## EXERCISE INPUTS
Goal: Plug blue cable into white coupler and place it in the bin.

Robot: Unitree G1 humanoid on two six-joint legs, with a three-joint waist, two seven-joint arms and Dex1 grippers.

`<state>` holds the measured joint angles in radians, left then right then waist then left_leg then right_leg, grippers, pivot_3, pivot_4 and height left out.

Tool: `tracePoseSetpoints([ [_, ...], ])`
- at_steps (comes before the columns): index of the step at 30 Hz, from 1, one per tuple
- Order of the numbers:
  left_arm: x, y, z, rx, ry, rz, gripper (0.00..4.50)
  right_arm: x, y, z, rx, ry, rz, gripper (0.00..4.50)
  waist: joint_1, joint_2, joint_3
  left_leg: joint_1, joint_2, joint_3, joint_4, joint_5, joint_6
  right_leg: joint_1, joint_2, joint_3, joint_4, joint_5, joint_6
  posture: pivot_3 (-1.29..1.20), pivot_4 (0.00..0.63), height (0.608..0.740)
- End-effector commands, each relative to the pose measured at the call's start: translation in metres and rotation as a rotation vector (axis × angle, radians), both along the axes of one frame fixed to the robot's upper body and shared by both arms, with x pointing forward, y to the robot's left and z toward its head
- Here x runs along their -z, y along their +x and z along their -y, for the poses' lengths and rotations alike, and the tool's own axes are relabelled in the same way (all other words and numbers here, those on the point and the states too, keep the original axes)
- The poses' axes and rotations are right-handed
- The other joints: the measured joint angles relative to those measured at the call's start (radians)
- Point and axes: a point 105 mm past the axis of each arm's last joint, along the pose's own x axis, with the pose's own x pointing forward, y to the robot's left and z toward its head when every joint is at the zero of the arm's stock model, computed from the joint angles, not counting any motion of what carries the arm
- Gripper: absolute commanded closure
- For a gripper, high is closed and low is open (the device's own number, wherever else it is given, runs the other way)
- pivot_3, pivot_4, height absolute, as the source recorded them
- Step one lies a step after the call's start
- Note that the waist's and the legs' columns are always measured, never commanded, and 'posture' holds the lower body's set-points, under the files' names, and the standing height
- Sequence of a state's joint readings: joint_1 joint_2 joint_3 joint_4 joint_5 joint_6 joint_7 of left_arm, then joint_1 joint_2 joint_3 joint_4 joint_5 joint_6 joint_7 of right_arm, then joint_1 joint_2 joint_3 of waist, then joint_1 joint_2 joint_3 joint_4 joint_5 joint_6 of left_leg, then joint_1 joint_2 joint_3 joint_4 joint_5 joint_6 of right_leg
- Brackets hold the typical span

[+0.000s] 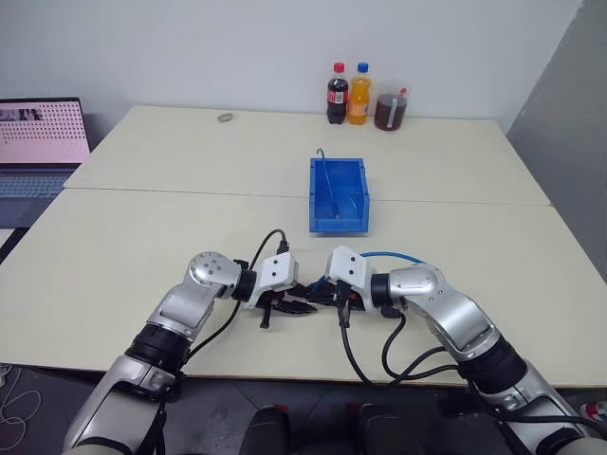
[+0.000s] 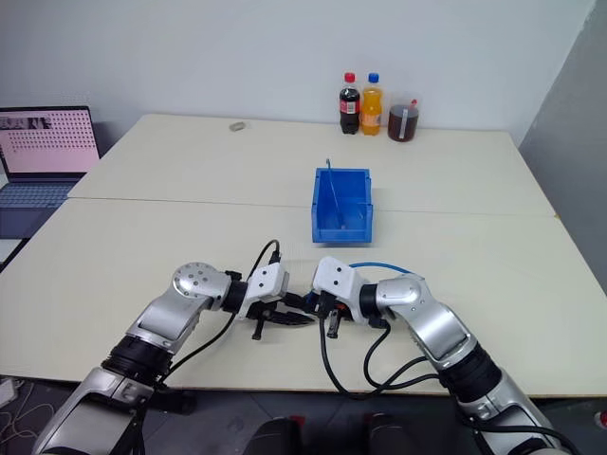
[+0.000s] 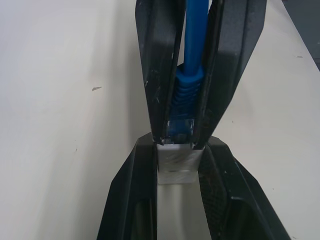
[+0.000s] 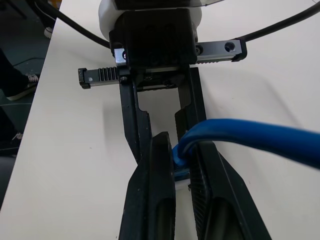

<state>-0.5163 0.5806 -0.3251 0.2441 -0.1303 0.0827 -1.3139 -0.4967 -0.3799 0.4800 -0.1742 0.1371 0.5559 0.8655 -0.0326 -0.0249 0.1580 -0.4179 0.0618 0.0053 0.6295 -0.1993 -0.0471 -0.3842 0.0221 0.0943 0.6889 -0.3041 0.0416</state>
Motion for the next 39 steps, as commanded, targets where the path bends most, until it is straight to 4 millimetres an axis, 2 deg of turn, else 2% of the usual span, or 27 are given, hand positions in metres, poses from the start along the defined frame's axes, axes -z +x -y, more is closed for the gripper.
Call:
tracePoseSetpoints([
  [1,0.000,0.001,-0.006,-0.030,-0.008,0.015,2.66,0.009,0.001,0.007,0.048,-0.008,-0.044,4.37,0.000,0.000,0.000,0.000,0.000,0.000,0.000,0.000,0.000,0.000,0.000,0.000,0.000,0.000,0.000,0.00,0.150,0.740],
  [8,-0.001,-0.001,-0.017,-0.074,-0.030,0.013,1.15,-0.013,0.003,0.013,0.069,0.043,-0.002,4.37,0.001,0.000,0.001,-0.002,0.000,0.001,0.000,0.000,0.000,-0.003,0.000,0.001,0.001,-0.001,-0.001,0.00,0.150,0.740],
  [13,-0.017,0.007,-0.025,-0.167,-0.102,0.038,0.06,-0.033,0.007,0.019,0.096,0.087,0.028,4.37,0.001,0.000,0.002,-0.004,0.000,0.001,0.000,0.000,0.000,-0.004,0.000,0.001,0.001,-0.001,-0.001,0.00,0.150,0.740],
  [18,-0.038,0.014,-0.032,-0.282,-0.186,0.081,0.00,-0.059,0.012,0.034,0.155,0.166,0.040,4.37,0.000,0.000,0.003,-0.006,0.001,0.000,0.000,0.000,0.000,-0.006,0.000,0.000,0.001,-0.001,-0.001,0.00,0.150,0.740],
  [20,-0.067,0.031,-0.034,-0.423,-0.284,0.156,0.00,-0.088,0.024,0.051,0.238,0.295,0.032,4.37,0.000,0.000,0.004,-0.007,0.001,0.000,-0.001,0.000,0.000,-0.006,0.000,0.000,0.000,-0.001,-0.001,0.00,0.150,0.740],
  [23,-0.087,0.041,-0.036,-0.507,-0.308,0.236,0.00,-0.109,0.041,0.063,0.301,0.382,0.037,4.37,0.000,-0.001,0.007,-0.008,0.001,-0.002,0.000,0.000,0.000,-0.006,0.000,-0.002,0.001,-0.001,-0.001,0.00,0.150,0.740],
  [26,-0.102,0.048,-0.036,-0.568,-0.343,0.255,0.00,-0.125,0.064,0.068,0.370,0.444,0.049,4.37,0.000,-0.001,0.007,-0.007,0.001,-0.002,0.000,0.000,0.000,-0.005,0.000,-0.002,0.001,0.000,-0.001,0.00,0.150,0.740],
  [29,-0.121,0.056,-0.030,-0.598,-0.369,0.292,0.00,-0.143,0.103,0.068,0.463,0.494,0.066,4.37,-0.006,-0.001,0.008,-0.007,0.001,-0.001,0.000,0.000,0.000,-0.006,0.001,-0.001,0.000,0.000,-0.001,0.00,0.150,0.740],
  [32,-0.131,0.060,-0.025,-0.604,-0.382,0.311,0.00,-0.151,0.134,0.064,0.524,0.497,0.072,4.37,-0.012,-0.001,0.010,-0.008,0.000,0.000,0.000,0.000,0.000,-0.008,0.001,0.000,0.002,0.001,-0.002,0.00,0.150,0.740],
  [37,-0.129,0.060,-0.021,-0.590,-0.368,0.313,0.00,-0.155,0.161,0.054,0.551,0.446,0.056,4.37,-0.020,-0.001,0.010,-0.009,0.000,0.001,-0.002,0.000,0.000,-0.008,0.000,0.000,-0.001,0.003,-0.006,0.00,0.150,0.740],
  [38,-0.128,0.059,-0.020,-0.587,-0.366,0.316,0.00,-0.150,0.163,0.052,0.536,0.389,0.053,3.67,-0.020,-0.001,0.010,-0.010,0.000,0.000,-0.002,0.000,0.000,-0.009,0.000,-0.001,-0.002,0.003,-0.006,0.00,0.150,0.740],
  [39,-0.128,0.059,-0.020,-0.586,-0.364,0.318,0.00,-0.146,0.166,0.053,0.529,0.337,0.051,3.56,-0.019,-0.001,0.010,-0.013,0.000,0.002,-0.003,0.000,0.000,-0.012,-0.001,0.001,-0.001,0.003,-0.006,0.00,0.150,0.740],
])
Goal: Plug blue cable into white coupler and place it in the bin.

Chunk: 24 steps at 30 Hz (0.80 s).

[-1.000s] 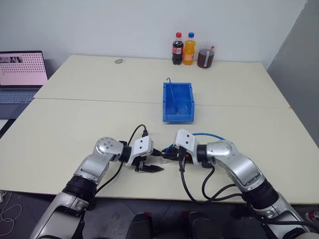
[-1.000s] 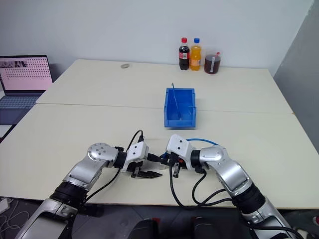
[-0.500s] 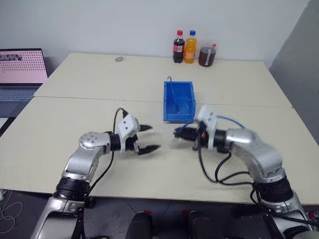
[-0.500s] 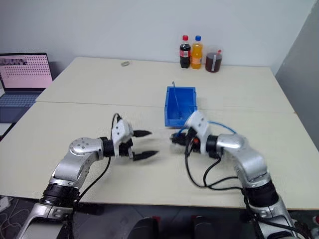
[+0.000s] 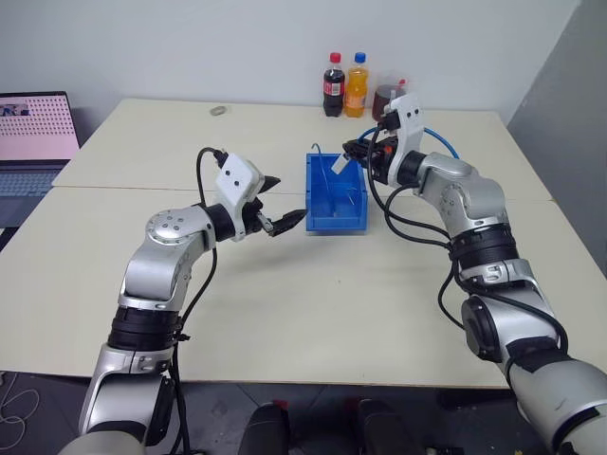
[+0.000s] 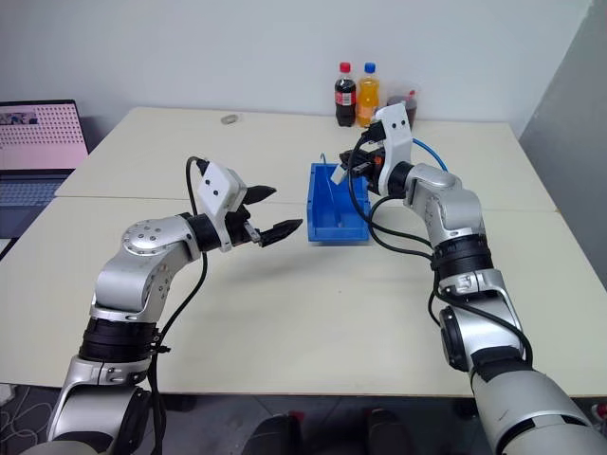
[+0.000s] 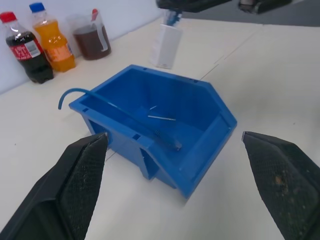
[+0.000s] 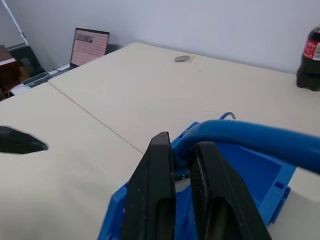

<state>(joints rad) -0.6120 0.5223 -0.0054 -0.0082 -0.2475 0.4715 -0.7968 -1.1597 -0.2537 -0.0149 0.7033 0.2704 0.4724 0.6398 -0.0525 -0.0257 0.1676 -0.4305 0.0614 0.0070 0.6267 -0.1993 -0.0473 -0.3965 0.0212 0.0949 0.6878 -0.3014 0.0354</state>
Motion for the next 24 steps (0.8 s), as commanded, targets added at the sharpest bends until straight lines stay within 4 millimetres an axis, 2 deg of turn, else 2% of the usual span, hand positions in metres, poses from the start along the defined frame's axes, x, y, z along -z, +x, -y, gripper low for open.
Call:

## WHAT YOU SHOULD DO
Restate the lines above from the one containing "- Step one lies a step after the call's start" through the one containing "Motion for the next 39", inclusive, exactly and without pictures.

## RESULT OF THIS EXERCISE
- Step one lies a step after the call's start
- Note that the waist's and the legs' columns are always measured, never commanded, and 'posture' holds the lower body's set-points, under the files' names, and the standing height
- Sequence of a state's joint readings: joint_1 joint_2 joint_3 joint_4 joint_5 joint_6 joint_7 of left_arm, then joint_1 joint_2 joint_3 joint_4 joint_5 joint_6 joint_7 of right_arm, then joint_1 joint_2 joint_3 of waist, then joint_1 joint_2 joint_3 joint_4 joint_5 joint_6 of left_leg, then joint_1 joint_2 joint_3 joint_4 joint_5 joint_6 of right_leg
- Brackets hold the typical span

[+0.000s] 
[+0.000s] 
[+0.000s] 
[+0.000s] 

<state>-0.5163 0.5806 -0.3251 0.2441 -0.1303 0.0827 -1.3139 -0.4967 -0.3799 0.4800 -0.1742 0.1371 0.5559 0.8655 -0.0326 -0.0249 0.1580 -0.4179 0.0618 0.0053 0.6295 -0.1993 -0.0471 -0.3842 0.0221 0.0943 0.6889 -0.3041 0.0416</state>
Motion for the next 39 steps, as commanded, targets where the path bends most, until it is straight to 4 millimetres an axis, 2 deg of turn, else 2% of the usual span, or 27 are given, hand positions in metres, poses from the start along the defined frame's axes, axes -z +x -y, more is closed for the gripper.

The response has been given in full.